2. Formation initiale des rats

  1. Permettez aux rats de s’acclimater à l’environnement du vivarium dans leurs cages pendant 2-3 jours.
  2. Commencez à manipuler le rat dans une pièce calme. Ouvrez la cage et demandez à l’expérimentateur de mettre sa main à l’intérieur de la cage près du rat pendant 15-20 minutes pour laisser le rat s’habituer.
  3. Une fois que le rat fait preuve de calme en ne se faisant pas sursauter ou en ne fuyant pas les mains de l’expérimentateur, ramassez doucement le rat pour le manipuler. Manipulez le rat pendant 30 à 45 minutes chaque jour avant l’entraînement à l’élingue.

3. Formation à l’élingue

  1. Entraînez les rats pendant au moins 2-3 jours dans les écharpes avant l’implantation chirurgicale de l’implant de tête et du capuchon de tête.
  2. Organisez la configuration de l’élingue comme illustré à la figure 2A. Nettoyez la configuration de l’élingue à l’aide de lingettes à l’éthanol.
    NOTA : Toutes les élingues sont cousues à la main et faites d’un matériau de filet sur le fond ou des deux côtés, comme le montre la figure 2A, B.
  3. Pour l’entraînement à l’élingue, anesthésier les rats en utilisant 4 % d’isoflurane pour l’induction et 1 % pour l’entretien jusqu’à ce qu’il n’y ait plus de réflexe de pincement de la patte postérieure.
  4. Sous anesthésie à l’isoflurane, placer les rats sur une feuille de plastique souple mesurant 20 cm x 8 cm (longueur x largeur), où 10 cm x 8 cm de la feuille de plastique est entièrement recouverte de la partie la plus molle du velcro.
    REMARQUE: L’anesthésie des rats pour l’entraînement à l’élingue est une étape facultative, principalement utilisée pour réduire le stress et l’anxiété.
  5. Pendant les 2 premiers jours de la formation, mettez le rat confortablement dans une chaussette pour bébé (taille 0-3 mois) avec la tête sortie à travers un petit trou incisé au bout de la chaussette.
  6. Enroulez un petit morceau de tampon absorbant autour de la partie inférieure du corps pour garder le rat au sec et recueillir les excréments.
  7. Enveloppez le rat dans un chiffon en coton respirant (taille: 25 cm x 25 cm).

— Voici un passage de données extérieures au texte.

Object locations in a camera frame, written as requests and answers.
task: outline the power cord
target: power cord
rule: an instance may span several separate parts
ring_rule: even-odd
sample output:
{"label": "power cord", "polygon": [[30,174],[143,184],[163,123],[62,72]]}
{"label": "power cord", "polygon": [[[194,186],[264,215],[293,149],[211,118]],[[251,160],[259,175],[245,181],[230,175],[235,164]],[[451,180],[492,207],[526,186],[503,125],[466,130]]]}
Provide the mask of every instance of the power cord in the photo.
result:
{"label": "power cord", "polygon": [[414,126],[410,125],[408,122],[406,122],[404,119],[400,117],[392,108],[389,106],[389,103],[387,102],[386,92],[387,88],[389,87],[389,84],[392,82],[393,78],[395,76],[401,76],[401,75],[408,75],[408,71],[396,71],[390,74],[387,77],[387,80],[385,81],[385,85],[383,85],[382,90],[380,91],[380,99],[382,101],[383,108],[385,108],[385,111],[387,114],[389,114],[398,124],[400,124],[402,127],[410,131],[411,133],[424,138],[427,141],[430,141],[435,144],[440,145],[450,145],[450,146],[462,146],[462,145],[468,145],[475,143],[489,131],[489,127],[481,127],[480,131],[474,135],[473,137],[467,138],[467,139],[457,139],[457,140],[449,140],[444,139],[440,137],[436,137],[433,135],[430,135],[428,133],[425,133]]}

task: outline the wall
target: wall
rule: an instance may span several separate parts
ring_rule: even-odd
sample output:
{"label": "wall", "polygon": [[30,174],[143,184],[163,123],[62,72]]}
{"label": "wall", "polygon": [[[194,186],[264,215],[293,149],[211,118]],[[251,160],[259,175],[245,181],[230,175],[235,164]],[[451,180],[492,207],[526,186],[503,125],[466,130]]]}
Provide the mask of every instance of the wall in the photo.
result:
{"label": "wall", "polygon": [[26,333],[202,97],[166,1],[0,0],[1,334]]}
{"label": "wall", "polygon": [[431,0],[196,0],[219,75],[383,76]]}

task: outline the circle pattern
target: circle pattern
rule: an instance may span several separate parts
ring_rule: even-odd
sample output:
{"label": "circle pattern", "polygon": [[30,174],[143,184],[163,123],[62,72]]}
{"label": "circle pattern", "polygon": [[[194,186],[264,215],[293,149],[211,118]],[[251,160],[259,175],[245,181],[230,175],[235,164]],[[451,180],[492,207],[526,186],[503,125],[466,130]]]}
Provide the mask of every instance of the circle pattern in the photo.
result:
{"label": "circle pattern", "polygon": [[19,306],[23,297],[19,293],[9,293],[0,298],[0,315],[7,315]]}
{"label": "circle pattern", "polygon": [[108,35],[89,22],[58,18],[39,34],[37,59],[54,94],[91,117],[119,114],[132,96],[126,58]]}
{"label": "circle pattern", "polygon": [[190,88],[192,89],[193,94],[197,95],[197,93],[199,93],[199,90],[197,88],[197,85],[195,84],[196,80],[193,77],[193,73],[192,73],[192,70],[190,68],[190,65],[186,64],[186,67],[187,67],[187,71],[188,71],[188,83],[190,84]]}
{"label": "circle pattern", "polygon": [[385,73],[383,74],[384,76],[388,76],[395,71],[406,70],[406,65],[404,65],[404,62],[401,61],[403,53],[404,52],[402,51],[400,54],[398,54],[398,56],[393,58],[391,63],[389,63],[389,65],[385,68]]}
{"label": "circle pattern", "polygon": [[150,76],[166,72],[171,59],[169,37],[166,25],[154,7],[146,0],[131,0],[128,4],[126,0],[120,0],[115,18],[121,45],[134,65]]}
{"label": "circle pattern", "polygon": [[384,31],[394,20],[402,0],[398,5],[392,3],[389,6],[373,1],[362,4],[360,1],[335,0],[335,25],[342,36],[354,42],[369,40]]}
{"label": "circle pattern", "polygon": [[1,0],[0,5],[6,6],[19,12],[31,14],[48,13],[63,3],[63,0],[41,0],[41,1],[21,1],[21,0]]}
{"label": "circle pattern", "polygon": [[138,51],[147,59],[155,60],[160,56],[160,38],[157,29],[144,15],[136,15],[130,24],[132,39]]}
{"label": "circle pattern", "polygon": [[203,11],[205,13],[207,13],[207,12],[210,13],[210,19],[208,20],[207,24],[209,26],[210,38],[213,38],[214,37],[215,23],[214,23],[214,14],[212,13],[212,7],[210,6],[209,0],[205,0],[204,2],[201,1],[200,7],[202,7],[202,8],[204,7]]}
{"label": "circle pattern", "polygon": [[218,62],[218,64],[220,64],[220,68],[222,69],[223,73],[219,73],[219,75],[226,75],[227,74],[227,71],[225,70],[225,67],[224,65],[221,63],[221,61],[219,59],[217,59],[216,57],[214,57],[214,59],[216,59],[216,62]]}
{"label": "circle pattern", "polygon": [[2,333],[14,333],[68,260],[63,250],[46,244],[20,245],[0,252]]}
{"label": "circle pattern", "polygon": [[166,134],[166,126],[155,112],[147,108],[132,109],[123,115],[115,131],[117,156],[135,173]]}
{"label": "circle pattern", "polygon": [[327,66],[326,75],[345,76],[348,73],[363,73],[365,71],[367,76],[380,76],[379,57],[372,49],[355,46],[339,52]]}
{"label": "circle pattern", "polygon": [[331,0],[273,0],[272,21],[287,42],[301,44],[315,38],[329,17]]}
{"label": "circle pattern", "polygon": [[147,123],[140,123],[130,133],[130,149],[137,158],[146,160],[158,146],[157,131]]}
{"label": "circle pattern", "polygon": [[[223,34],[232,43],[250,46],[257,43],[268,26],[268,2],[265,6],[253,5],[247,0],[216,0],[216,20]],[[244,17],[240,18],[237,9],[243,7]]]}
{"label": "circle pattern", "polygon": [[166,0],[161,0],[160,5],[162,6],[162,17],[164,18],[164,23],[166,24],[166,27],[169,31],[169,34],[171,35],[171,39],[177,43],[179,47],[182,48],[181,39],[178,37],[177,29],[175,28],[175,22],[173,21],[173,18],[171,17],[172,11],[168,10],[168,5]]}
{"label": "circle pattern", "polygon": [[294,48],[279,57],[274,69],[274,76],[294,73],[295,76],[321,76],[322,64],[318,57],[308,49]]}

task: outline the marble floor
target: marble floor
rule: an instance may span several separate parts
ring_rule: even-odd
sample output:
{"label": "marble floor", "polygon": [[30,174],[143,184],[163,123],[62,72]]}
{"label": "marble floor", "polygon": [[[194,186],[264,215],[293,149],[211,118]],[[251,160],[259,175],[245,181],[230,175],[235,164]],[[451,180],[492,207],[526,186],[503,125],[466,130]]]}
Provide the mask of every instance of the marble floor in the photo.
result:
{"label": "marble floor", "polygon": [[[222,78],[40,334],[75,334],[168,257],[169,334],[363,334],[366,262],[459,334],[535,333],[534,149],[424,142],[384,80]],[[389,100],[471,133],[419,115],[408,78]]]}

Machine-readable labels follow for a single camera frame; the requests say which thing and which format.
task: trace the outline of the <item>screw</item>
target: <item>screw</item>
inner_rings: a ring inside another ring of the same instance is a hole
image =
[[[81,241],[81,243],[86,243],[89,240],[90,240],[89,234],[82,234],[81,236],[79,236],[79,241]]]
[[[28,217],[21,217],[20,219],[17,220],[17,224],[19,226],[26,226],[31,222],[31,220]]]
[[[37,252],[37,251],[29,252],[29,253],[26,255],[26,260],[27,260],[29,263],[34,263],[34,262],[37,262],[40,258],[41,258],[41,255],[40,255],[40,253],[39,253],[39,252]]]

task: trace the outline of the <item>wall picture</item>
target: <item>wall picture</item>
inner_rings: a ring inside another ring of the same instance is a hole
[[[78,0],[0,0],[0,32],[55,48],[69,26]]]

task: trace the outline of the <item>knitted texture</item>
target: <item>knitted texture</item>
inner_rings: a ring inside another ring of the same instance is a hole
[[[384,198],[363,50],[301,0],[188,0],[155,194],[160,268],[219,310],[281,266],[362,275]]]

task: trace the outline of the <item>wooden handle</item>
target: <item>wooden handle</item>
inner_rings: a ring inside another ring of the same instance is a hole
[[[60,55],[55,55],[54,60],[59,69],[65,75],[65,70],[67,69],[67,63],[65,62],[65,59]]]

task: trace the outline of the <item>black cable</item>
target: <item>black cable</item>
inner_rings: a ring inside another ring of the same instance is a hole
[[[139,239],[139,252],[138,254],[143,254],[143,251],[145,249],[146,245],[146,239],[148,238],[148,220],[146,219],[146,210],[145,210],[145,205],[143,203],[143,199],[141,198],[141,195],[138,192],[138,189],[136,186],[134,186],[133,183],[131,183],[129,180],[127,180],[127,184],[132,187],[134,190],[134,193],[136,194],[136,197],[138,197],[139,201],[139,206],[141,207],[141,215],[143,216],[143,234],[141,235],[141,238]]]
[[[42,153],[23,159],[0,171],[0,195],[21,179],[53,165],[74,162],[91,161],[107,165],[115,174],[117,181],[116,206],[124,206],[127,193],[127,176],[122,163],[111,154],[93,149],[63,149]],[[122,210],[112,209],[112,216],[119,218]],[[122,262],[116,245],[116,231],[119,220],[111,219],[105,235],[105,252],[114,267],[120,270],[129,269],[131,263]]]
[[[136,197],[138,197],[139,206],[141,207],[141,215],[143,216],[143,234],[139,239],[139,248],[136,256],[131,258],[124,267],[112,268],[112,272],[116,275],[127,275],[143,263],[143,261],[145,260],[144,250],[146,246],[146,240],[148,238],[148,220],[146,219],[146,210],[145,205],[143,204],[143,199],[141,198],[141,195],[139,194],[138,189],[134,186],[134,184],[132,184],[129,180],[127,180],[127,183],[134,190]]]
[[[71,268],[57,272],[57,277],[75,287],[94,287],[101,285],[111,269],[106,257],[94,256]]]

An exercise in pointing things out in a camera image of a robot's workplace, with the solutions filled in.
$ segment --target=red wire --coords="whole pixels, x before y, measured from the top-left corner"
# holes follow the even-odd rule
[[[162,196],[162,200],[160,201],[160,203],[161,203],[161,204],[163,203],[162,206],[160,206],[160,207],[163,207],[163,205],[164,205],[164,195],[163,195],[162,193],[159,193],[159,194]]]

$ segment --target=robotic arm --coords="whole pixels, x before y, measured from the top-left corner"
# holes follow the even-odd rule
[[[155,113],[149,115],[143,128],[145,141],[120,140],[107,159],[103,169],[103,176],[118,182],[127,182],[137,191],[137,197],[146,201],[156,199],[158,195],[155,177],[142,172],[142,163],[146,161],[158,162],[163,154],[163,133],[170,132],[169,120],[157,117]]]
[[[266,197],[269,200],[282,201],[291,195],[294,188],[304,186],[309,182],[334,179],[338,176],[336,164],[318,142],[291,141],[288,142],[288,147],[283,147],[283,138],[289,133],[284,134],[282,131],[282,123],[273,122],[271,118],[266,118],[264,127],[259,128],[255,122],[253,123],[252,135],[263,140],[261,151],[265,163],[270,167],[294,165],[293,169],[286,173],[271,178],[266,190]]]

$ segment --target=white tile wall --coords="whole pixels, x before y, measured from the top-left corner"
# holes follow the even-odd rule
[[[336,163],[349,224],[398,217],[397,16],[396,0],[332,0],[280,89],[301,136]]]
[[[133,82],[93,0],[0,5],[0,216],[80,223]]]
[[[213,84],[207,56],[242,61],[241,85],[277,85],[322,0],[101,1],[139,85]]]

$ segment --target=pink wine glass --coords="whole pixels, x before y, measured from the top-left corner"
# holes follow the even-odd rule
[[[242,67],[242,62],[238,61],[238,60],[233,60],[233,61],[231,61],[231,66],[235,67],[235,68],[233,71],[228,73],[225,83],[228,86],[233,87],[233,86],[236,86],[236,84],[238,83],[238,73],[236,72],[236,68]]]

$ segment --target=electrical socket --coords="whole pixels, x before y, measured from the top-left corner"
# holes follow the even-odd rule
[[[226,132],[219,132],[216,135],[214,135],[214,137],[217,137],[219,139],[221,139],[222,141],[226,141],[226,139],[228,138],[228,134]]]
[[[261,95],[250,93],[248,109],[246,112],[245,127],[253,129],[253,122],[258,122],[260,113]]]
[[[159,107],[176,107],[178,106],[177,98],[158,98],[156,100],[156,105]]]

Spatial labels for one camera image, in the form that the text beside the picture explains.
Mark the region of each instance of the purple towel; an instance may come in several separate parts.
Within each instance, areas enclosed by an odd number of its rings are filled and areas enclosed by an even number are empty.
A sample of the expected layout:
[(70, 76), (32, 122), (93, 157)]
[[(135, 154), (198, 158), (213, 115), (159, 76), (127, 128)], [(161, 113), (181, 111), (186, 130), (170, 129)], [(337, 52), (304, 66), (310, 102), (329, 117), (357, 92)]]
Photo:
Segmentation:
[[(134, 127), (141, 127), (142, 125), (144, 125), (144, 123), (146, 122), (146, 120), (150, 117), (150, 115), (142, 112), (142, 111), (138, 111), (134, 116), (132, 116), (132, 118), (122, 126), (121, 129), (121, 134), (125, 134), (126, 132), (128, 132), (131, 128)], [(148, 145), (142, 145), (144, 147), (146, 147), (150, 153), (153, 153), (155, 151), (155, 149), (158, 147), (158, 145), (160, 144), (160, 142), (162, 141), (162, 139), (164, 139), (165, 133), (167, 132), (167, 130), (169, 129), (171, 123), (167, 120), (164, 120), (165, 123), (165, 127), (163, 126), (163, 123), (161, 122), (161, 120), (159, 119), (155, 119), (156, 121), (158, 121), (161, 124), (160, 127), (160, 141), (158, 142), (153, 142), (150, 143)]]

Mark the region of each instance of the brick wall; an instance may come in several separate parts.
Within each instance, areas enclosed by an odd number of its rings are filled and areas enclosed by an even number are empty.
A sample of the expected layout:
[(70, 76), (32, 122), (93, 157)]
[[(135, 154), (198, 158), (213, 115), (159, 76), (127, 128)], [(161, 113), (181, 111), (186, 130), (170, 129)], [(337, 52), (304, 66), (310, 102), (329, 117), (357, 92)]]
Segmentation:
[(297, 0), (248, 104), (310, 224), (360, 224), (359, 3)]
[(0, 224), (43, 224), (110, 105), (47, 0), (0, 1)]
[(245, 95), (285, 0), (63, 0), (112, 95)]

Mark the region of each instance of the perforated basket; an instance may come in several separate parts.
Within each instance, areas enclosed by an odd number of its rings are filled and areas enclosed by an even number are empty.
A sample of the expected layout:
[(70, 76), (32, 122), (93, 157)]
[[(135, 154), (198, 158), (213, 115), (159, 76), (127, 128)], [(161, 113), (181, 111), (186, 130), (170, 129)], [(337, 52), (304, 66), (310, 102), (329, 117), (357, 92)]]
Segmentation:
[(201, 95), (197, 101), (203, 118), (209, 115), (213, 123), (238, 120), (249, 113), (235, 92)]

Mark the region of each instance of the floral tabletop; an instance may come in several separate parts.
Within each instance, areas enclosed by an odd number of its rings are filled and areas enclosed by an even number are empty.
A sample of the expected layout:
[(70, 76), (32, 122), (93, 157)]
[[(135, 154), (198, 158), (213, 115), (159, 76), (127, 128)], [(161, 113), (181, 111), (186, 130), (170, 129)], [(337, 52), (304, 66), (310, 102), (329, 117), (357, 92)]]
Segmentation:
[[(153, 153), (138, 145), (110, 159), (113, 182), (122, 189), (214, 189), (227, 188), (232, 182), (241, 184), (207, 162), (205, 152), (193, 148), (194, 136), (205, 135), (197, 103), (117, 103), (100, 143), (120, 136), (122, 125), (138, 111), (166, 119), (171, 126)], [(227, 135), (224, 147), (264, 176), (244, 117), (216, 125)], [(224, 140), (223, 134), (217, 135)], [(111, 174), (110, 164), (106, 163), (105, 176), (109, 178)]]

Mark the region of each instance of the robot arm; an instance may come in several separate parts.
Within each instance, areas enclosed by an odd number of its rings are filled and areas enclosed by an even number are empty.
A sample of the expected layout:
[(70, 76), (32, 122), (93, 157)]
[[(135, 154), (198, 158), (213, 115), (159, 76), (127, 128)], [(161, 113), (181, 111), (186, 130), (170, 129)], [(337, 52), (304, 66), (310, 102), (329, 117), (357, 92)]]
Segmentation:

Placez le rat sur une feuille de plastique sur laquelle sont collées des bandes Velcro.
  8. Fixez davantage le rat à la feuille de plastique à l’aide de bandes velcro de 0,5 cm de large à une distance de 3 à 6 mm les unes des autres.
  9. Fixez le rat dans l’écharpe. Retirez l’anesthésie gazeuse. Laissez le rat récupérer de l’anesthésie au gaz dans l’élingue.
  10. Lorsque le rat commence à fouetter, offrez quelques gouttes de solution de saccharose à 10% en récompense toutes les 10-15 minutes.
  11. Présentez au hasard au rat les stimuli sensoriels qui seront utilisés lors de l’imagerie (ici la stimulation des moustaches, toutes les 15-25 minutes) pour le rendre habitué aux stimuli sensoriels. Stimulez manuellement les moustaches à intervalles aléatoires.
  12. Entraînez le rat dans l’élingue pendant 1 h le jour 1, 2 h le jour 2 et 3 h le jour 3, comme le montre la figure 2C.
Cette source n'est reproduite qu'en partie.